Work instructions: What the response needs is every record, repeated verbatim, and no images.

★ ★ ★

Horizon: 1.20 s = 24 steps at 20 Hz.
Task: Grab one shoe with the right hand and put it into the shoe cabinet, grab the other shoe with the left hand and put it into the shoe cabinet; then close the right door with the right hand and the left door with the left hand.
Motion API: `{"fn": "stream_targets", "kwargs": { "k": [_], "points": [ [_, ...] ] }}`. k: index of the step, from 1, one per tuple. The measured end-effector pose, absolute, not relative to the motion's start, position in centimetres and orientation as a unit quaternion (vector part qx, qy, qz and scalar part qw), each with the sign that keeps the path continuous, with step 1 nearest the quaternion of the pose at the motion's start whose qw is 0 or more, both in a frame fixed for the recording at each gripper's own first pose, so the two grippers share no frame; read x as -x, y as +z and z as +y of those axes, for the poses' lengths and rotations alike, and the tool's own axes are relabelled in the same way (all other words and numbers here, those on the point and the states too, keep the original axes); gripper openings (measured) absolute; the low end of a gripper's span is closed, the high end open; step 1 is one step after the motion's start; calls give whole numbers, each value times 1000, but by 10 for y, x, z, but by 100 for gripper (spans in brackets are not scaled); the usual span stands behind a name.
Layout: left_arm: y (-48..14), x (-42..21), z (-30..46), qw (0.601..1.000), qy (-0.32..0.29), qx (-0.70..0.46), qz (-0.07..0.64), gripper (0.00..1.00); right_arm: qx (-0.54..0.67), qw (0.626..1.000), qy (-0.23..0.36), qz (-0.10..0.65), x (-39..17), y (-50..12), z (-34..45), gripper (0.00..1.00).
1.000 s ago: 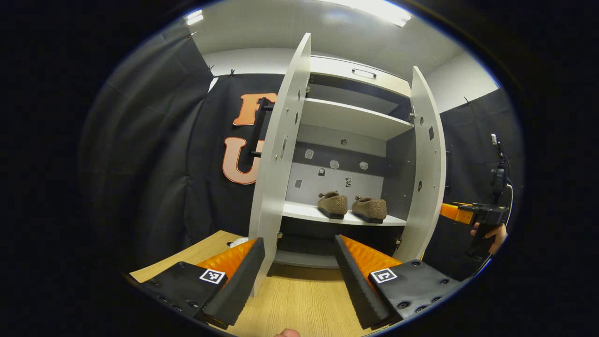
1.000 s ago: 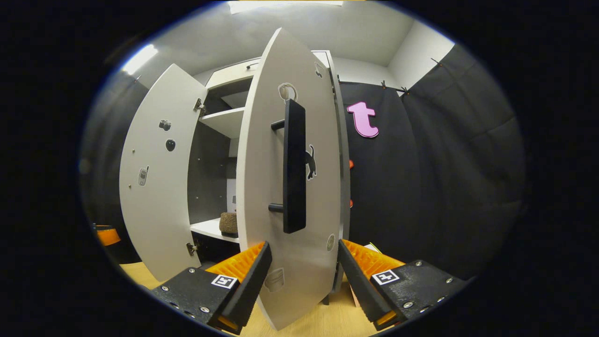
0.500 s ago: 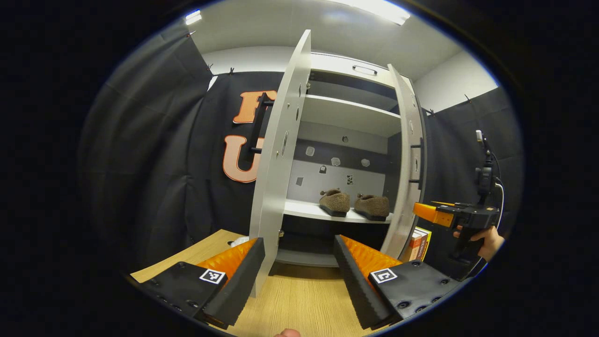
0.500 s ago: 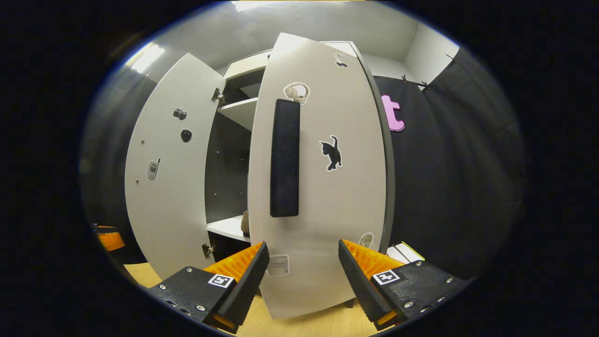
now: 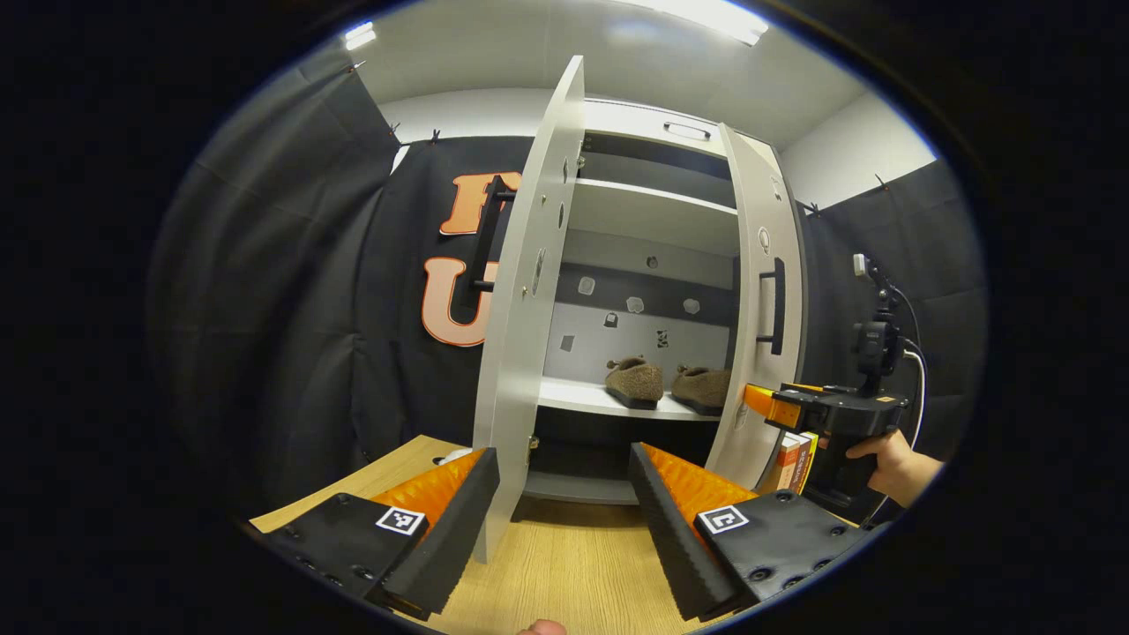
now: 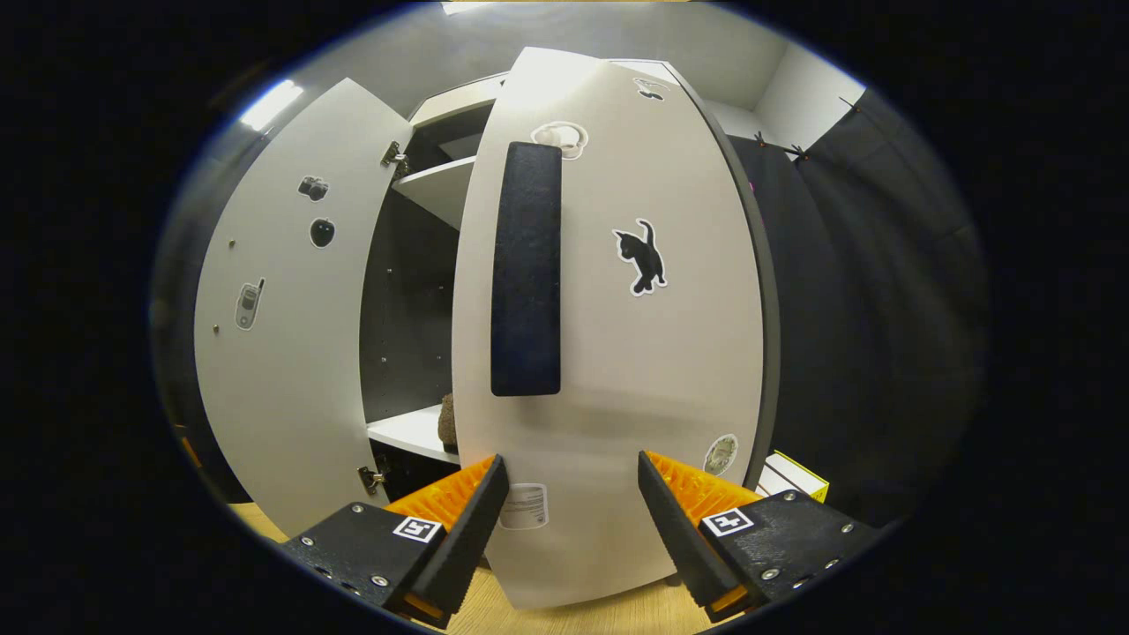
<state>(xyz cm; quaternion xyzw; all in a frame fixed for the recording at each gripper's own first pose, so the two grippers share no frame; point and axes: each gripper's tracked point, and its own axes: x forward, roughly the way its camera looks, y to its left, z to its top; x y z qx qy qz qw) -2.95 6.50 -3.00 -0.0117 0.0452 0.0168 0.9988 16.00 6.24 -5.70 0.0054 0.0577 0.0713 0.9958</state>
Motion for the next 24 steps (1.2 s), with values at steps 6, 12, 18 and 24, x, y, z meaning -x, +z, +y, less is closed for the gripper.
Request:
{"fn": "stream_targets", "kwargs": {
  "k": [6,12,18,24],
  "points": [
    [-30,24,77,999,29,9,43,97,-7,995,61,77,-201,-66,79,92],
    [-27,24,85,999,38,3,39,97,-12,996,49,76,-218,-70,81,92],
    [-22,27,105,997,62,12,34,99,-1,996,46,72,-208,-64,74,92],
    [-13,29,162,991,129,8,34,97,3,997,53,56,-149,-41,54,92]
  ]
}}
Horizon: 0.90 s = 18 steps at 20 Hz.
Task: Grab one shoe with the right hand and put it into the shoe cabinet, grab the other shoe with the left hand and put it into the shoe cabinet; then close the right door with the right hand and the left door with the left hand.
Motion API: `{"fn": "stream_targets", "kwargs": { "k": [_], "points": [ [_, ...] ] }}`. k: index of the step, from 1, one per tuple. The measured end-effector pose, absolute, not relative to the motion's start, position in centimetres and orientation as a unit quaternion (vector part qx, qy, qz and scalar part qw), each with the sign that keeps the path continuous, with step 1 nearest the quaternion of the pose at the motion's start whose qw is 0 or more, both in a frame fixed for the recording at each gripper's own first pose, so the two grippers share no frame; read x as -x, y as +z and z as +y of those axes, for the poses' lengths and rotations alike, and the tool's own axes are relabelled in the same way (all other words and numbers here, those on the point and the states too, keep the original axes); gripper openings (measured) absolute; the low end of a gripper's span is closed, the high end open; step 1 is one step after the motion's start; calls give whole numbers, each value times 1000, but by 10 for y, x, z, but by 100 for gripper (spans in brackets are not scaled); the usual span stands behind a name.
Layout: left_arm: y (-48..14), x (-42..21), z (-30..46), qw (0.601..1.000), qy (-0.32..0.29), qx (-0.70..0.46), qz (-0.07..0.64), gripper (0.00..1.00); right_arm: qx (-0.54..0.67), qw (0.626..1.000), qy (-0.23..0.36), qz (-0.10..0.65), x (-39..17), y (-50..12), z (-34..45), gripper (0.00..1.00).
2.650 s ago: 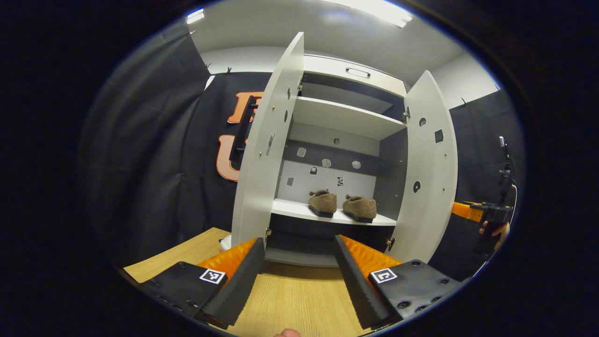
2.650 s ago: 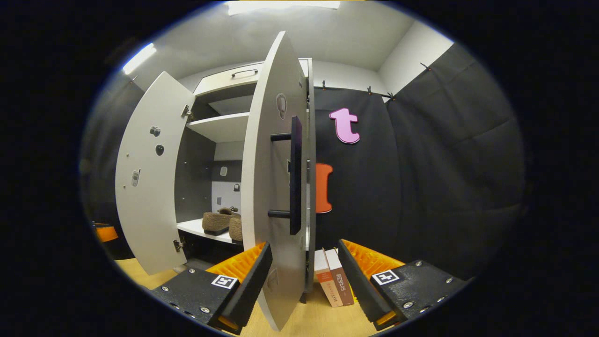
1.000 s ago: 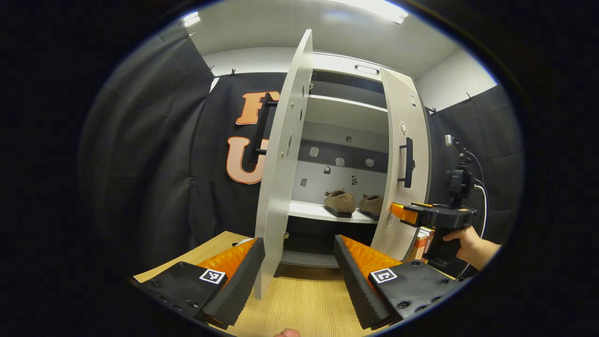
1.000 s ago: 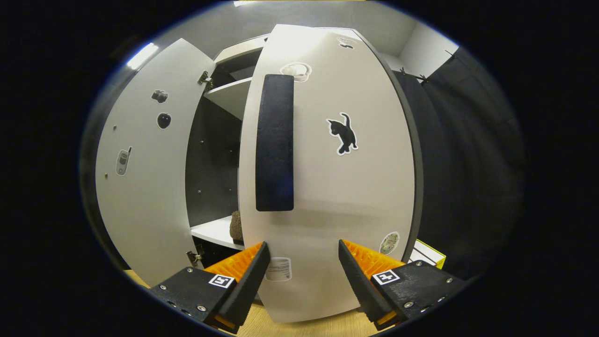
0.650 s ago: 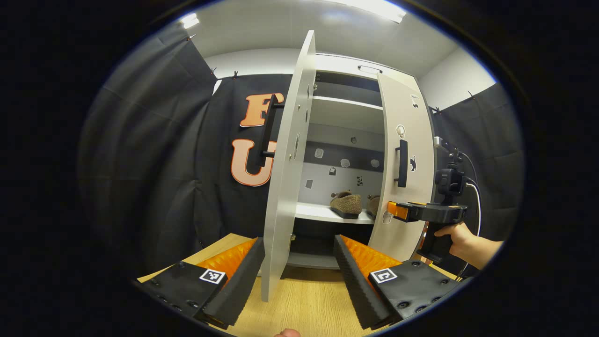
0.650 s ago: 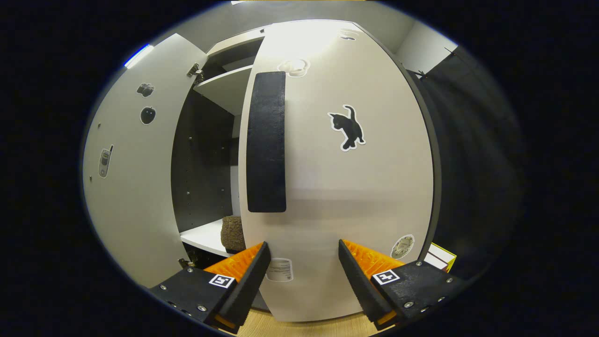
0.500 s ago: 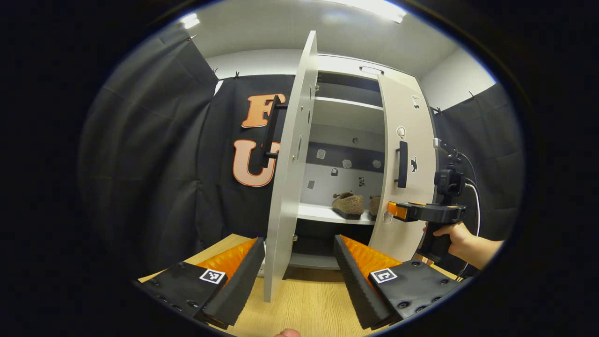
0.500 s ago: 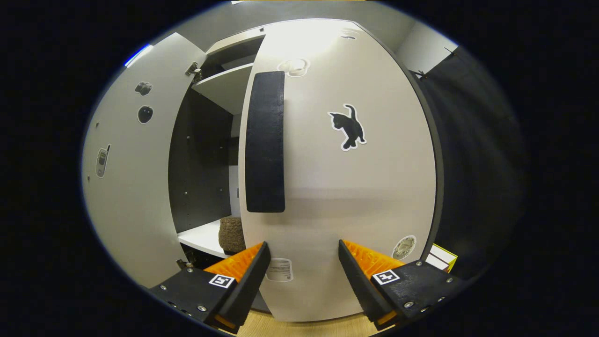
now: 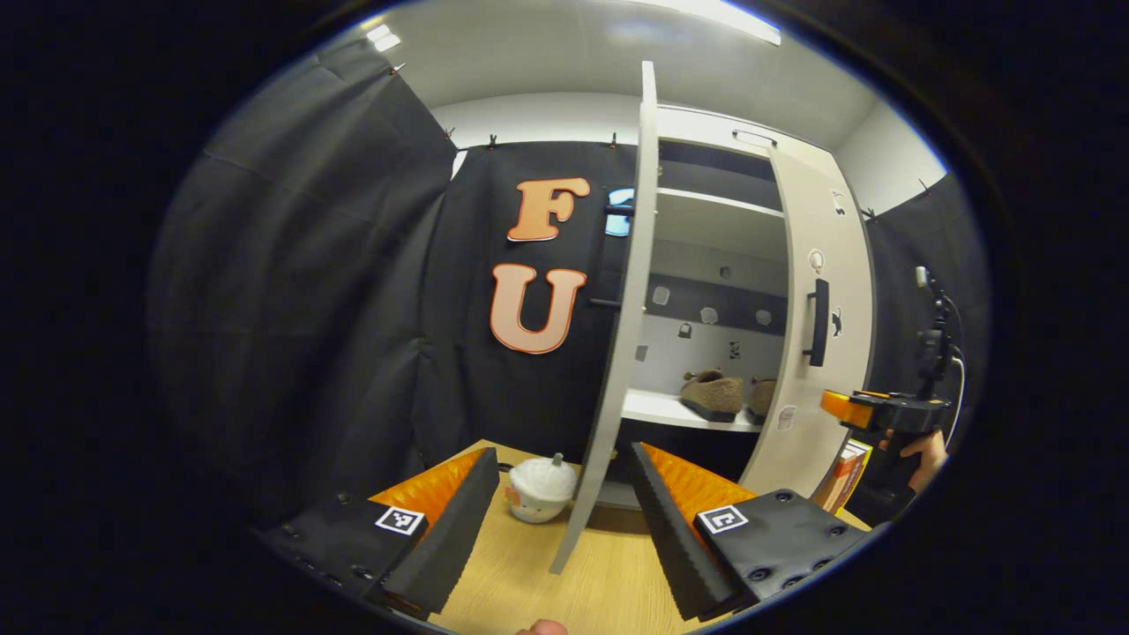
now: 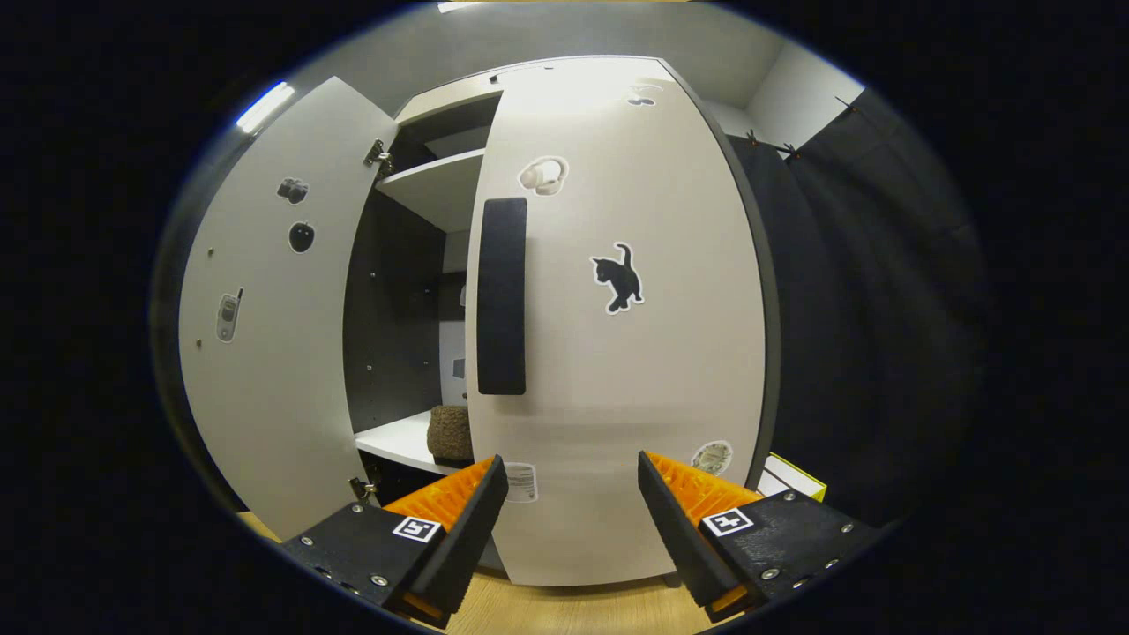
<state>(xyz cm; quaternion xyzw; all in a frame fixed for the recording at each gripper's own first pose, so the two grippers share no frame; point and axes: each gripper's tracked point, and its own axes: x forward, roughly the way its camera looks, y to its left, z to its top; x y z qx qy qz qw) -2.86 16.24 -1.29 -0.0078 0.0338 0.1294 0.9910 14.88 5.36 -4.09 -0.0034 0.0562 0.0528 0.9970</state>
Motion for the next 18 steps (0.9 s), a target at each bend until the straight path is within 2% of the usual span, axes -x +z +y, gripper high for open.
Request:
{"fn": "stream_targets", "kwargs": {
  "k": [1,3,11,12,13,14,15,18],
  "points": [
    [-9,25,175,990,140,3,29,99,13,997,49,54,-136,-40,48,92],
    [-3,13,197,988,156,-7,25,96,29,998,40,50,-112,-39,39,92],
    [-14,-55,219,987,155,-30,21,97,20,998,24,50,-48,-26,18,92],
    [-16,-57,217,987,154,-31,24,99,21,998,21,49,-43,-25,14,92],
    [-16,-58,218,987,156,-37,22,94,24,998,18,50,-38,-25,10,92],
    [-13,-58,218,987,153,-42,17,92,25,998,14,52,-35,-25,6,92],
    [-14,-60,214,989,144,-34,18,99,24,998,11,54,-33,-25,2,92],
    [-26,-61,190,994,95,26,37,95,17,998,4,59,-29,-26,-6,92]
  ]
}}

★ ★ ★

Answer section:
Horizon: 1.20 s = 24 steps at 20 Hz.
Task: Grab one shoe with the right hand and put it into the shoe cabinet, grab the other shoe with the left hand and put it into the shoe cabinet; then close the right door with the right hand and the left door with the left hand.
Motion API: `{"fn": "stream_targets", "kwargs": { "k": [_], "points": [ [_, ...] ] }}`. k: index of the step, from 1, one per tuple. The measured end-effector pose, absolute, not relative to the motion's start, position in centimetres and orientation as a unit quaternion (vector part qx, qy, qz and scalar part qw), each with the sign that keeps the path continuous, with step 1 nearest the quaternion of the pose at the motion's start whose qw is 0 or more, both in a frame fixed for the recording at each gripper's own first pose, so the two grippers share no frame; read x as -x, y as +z and z as +y of those axes, for the poses' lengths and rotations alike, and the tool's own axes are relabelled in the same way (all other words and numbers here, those on the point and the states too, keep the original axes); gripper openings (measured) absolute; the low end of a gripper's span is closed, the high end open; step 1 is one step after the motion's start; calls give whole numbers, each value times 1000, but by 10 for y, x, z, but by 100 for gripper (spans in brackets are not scaled); the usual span stands behind a name.
Layout: left_arm: y (-48..14), x (-42..21), z (-30..46), qw (0.601..1.000), qy (-0.32..0.29), qx (-0.70..0.46), qz (-0.07..0.64), gripper (0.00..1.00); right_arm: qx (-0.54..0.67), qw (0.626..1.000), qy (-0.23..0.36), qz (-0.10..0.65), x (-39..17), y (-50..12), z (-34..45), gripper (0.00..1.00).
1.000 s ago: 
1.000 s ago: 
0.500 s ago: 
0.500 s ago: 
now: 
now: 
<state>(xyz cm; quaternion xyzw; all in a frame fixed for the recording at each gripper's own first pose, so the two grippers share no frame; point and axes: each gripper's tracked point, and its own axes: x forward, roughly the way its camera looks, y to its left, z to its top; x y z qx qy qz qw) -2.95 6.50 -3.00 -0.0117 0.0452 0.0168 0.9988 16.00 6.24 -5.70 0.0054 0.0577 0.0713 0.9958</state>
Motion for the next 24 steps (1.2 s), with values at steps 6, 12, 18 and 24, x, y, z meaning -x, +z, +y, less is closed for the gripper.
Request:
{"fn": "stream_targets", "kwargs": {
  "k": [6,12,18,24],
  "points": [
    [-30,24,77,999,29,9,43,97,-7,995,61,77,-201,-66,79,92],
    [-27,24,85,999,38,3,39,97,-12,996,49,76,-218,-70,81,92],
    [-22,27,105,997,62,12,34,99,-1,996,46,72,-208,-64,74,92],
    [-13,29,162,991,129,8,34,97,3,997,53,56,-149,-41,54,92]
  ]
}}
Horizon: 0.90 s = 18 steps at 20 Hz.
Task: Grab one shoe with the right hand and put it into the shoe cabinet, grab the other shoe with the left hand and put it into the shoe cabinet; then close the right door with the right hand and the left door with the left hand.
Motion API: `{"fn": "stream_targets", "kwargs": { "k": [_], "points": [ [_, ...] ] }}`. k: index of the step, from 1, one per tuple. The measured end-effector pose, absolute, not relative to the motion's start, position in centimetres and orientation as a unit quaternion (vector part qx, qy, qz and scalar part qw), each with the sign that keeps the path continuous, with step 1 nearest the quaternion of the pose at the motion's start whose qw is 0 or more, both in a frame fixed for the recording at each gripper's own first pose, so the two grippers share no frame; read x as -x, y as +z and z as +y of those axes, for the poses' lengths and rotations alike, and the tool's own axes are relabelled in the same way (all other words and numbers here, those on the point and the states too, keep the original axes); gripper openings (measured) absolute; the low end of a gripper's span is closed, the high end open; step 1 is one step after the motion's start; calls give whole numbers, each value times 1000, but by 10 for y, x, z, but by 100 for gripper (spans in brackets are not scaled); the usual span stands behind a name.
Layout: left_arm: y (-48..14), x (-42..21), z (-30..46), qw (0.601..1.000), qy (-0.32..0.29), qx (-0.70..0.46), qz (-0.07..0.64), gripper (0.00..1.00); right_arm: qx (-0.54..0.67), qw (0.626..1.000), qy (-0.23..0.36), qz (-0.10..0.65), x (-39..17), y (-50..12), z (-34..45), gripper (0.00..1.00).
2.650 s ago: 
2.650 s ago: 
1.000 s ago: 
1.000 s ago: 
0.650 s ago: 
0.650 s ago: 
0.500 s ago: 
0.500 s ago: 
now: 
now: 
<state>(xyz cm; quaternion xyzw; all in a frame fixed for the recording at each gripper's own first pose, so the two grippers share no frame; point and axes: each gripper's tracked point, and its own axes: x forward, roughly the way its camera looks, y to its left, z to its top; x y z qx qy qz qw) -2.86 16.24 -1.29 -0.0078 0.0338 0.1294 0.9910 14.88 5.36 -4.09 -0.0034 0.0562 0.0528 0.9970</state>
Motion for the next 18 steps (0.9 s), a target at each bend until the straight path is within 2% of the usual span, axes -x +z +y, gripper high for open.
Request:
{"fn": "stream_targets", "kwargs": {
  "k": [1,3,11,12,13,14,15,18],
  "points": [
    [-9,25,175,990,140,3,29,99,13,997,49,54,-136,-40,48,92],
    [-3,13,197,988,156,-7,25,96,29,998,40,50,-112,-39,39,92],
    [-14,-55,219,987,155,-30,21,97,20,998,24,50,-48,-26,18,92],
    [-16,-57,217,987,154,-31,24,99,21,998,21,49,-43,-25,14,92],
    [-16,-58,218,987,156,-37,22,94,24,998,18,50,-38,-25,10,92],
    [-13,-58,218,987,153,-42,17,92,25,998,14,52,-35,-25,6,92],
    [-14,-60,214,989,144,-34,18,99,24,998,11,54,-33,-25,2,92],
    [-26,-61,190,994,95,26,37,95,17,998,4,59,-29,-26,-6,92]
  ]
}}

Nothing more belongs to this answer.